_Problem to solve_. Once the line with "Job: point out the left gripper right" is found, repeat exactly that line and every one after it until the data below ends, including the last line.

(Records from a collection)
^^^^
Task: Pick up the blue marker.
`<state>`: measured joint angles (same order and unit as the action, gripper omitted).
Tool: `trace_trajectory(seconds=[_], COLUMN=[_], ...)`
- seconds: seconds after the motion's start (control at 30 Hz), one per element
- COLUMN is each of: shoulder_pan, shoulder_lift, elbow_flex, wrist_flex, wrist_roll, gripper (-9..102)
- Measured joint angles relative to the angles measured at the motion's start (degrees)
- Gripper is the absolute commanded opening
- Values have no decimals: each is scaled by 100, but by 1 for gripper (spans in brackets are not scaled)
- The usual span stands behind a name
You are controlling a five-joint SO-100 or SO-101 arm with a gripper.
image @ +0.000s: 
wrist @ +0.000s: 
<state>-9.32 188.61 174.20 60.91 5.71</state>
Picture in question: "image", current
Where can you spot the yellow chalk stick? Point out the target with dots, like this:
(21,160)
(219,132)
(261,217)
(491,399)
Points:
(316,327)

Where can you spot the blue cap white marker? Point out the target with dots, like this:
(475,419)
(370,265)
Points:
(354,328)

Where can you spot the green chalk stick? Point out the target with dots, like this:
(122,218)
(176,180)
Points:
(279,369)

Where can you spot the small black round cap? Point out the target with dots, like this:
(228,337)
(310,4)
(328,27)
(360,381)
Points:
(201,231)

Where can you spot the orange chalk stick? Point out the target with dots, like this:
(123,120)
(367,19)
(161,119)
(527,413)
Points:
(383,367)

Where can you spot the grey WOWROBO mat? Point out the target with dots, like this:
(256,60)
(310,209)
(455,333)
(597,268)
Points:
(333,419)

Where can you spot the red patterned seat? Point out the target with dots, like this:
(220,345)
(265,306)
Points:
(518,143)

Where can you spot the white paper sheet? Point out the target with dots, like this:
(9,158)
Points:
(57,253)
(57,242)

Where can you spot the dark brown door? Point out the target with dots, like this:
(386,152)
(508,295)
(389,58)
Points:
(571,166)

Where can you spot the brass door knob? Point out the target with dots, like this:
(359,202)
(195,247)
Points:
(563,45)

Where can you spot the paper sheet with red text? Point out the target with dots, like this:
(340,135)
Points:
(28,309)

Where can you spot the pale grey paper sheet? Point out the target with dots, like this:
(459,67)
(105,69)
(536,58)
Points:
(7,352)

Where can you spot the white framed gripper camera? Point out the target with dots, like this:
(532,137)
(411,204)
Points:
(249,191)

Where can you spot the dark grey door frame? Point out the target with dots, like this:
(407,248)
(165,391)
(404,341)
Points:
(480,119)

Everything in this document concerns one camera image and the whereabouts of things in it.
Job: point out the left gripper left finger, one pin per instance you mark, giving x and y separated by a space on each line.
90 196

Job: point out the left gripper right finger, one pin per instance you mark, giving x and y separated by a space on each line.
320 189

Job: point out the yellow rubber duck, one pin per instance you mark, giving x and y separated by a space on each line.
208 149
^^^^
_Task response_.
Job: point out the left gripper right finger, one pin per instance you mark, giving x and y separated by a space on each line.
320 189

Job: point out the yellow rubber duck, one pin per instance you mark, giving x and y separated by a space on each line.
208 149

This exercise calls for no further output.